▶ **What the task asks**:
The required lines are those that contain "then"; pull them out of the data and copy them.

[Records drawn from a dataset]
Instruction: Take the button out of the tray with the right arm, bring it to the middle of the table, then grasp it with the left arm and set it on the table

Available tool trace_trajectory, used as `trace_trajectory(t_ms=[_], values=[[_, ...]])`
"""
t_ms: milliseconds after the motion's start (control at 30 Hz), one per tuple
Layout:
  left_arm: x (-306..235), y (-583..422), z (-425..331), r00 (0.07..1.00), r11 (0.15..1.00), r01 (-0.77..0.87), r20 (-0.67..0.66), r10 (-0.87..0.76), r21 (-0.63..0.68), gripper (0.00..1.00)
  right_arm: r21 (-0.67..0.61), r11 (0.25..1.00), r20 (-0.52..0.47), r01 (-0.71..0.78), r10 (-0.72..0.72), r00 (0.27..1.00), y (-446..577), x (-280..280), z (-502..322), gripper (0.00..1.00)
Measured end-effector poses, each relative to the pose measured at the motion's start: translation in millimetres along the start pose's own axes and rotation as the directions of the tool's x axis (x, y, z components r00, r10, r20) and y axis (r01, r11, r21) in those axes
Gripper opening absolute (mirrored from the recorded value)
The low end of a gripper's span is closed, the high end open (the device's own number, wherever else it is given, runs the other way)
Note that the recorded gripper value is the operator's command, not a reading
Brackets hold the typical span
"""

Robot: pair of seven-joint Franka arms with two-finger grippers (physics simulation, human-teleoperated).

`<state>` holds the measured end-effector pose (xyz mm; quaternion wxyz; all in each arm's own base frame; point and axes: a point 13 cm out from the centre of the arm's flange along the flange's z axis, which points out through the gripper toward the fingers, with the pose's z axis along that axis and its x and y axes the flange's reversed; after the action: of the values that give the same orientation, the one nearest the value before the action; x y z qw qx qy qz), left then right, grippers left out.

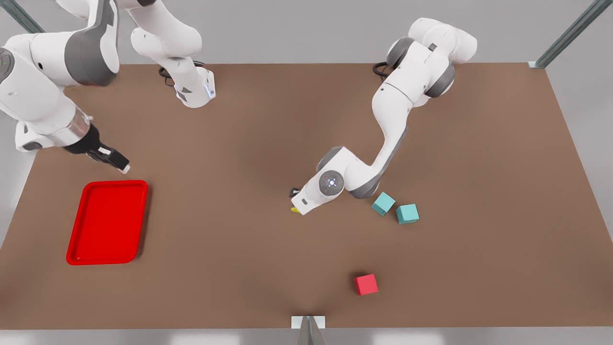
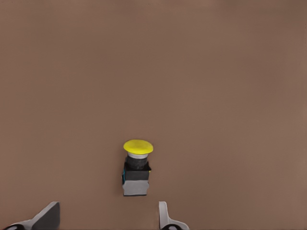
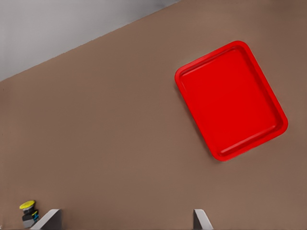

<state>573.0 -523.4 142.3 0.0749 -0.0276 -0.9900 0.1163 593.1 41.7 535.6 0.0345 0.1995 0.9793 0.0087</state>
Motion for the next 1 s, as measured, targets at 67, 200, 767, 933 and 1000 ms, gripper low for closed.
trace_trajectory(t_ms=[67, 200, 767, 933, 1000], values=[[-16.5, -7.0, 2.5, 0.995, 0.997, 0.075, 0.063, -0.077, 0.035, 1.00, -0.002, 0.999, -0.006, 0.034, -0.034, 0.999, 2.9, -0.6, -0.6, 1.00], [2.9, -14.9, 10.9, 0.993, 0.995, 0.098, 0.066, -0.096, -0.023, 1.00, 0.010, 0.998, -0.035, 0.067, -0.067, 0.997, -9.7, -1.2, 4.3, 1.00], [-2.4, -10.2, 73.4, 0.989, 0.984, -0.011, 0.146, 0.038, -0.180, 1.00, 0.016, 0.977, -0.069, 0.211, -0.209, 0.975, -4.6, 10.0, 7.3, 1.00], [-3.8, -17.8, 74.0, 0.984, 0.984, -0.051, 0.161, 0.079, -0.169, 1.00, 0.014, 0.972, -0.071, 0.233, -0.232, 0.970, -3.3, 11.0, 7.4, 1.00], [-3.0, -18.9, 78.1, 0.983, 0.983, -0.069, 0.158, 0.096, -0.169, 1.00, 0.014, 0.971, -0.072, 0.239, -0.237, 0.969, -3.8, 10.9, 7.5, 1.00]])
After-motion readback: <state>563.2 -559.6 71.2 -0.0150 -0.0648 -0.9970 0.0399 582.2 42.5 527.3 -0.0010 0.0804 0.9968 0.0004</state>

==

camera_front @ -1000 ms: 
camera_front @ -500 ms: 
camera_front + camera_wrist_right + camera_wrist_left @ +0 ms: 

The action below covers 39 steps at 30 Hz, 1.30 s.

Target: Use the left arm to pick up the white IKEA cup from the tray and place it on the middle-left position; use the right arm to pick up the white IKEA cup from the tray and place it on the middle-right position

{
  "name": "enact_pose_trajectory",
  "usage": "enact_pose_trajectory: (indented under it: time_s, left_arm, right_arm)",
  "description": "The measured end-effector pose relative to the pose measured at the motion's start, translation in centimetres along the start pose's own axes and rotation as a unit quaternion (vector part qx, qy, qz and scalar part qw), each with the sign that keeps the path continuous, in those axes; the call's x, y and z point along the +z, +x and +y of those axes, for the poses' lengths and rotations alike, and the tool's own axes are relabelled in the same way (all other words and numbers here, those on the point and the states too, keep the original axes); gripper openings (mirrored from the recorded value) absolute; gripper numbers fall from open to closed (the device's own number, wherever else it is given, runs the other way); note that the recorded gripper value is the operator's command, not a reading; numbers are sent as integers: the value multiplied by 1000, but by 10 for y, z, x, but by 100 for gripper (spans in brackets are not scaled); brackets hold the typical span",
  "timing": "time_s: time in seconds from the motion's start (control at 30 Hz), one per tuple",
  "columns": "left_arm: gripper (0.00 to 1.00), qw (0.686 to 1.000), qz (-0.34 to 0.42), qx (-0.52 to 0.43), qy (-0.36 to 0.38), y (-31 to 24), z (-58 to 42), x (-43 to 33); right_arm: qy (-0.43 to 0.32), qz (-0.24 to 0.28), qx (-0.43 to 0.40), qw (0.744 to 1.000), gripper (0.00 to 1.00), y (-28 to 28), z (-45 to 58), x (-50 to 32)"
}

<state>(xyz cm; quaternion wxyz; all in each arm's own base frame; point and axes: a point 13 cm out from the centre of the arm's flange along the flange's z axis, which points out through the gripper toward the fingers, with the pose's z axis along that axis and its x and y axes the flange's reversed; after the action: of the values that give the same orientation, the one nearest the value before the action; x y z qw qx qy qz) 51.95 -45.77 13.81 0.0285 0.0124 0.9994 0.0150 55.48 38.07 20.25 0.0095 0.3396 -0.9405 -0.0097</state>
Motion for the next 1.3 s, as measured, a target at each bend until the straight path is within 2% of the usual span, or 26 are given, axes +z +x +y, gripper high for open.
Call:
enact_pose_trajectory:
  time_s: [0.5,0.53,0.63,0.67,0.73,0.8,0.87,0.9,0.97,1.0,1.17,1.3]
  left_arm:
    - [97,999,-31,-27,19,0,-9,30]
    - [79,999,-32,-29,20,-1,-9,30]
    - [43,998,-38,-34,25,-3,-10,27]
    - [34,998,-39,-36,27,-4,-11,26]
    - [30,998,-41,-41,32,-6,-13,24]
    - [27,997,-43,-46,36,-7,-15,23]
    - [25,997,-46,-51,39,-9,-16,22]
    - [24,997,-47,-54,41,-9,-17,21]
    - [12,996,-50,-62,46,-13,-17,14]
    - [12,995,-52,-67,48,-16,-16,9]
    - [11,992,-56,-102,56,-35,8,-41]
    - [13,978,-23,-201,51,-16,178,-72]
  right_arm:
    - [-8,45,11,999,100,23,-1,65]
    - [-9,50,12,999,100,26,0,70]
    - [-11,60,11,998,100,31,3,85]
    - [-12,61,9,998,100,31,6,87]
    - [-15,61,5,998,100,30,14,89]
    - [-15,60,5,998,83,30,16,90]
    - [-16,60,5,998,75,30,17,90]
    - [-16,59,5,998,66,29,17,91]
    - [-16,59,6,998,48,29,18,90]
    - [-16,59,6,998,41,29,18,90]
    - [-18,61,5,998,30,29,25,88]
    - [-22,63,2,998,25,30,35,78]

▶ **Expected output**:
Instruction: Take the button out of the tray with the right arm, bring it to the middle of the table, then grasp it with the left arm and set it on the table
`<state>` holds the measured end-effector pose (xyz mm; quaternion wxyz; all in each arm's own base frame; point and axes: a point 13 cm out from the centre of the arm's flange along the flange's z axis, which points out through the gripper toward the fingers, with the pose's z axis along that axis and its x and y axes the flange's reversed; after the action: of the values that give the same orientation, the one nearest the value before the action; x y z qw qx qy qz), left then right, grippers left out.

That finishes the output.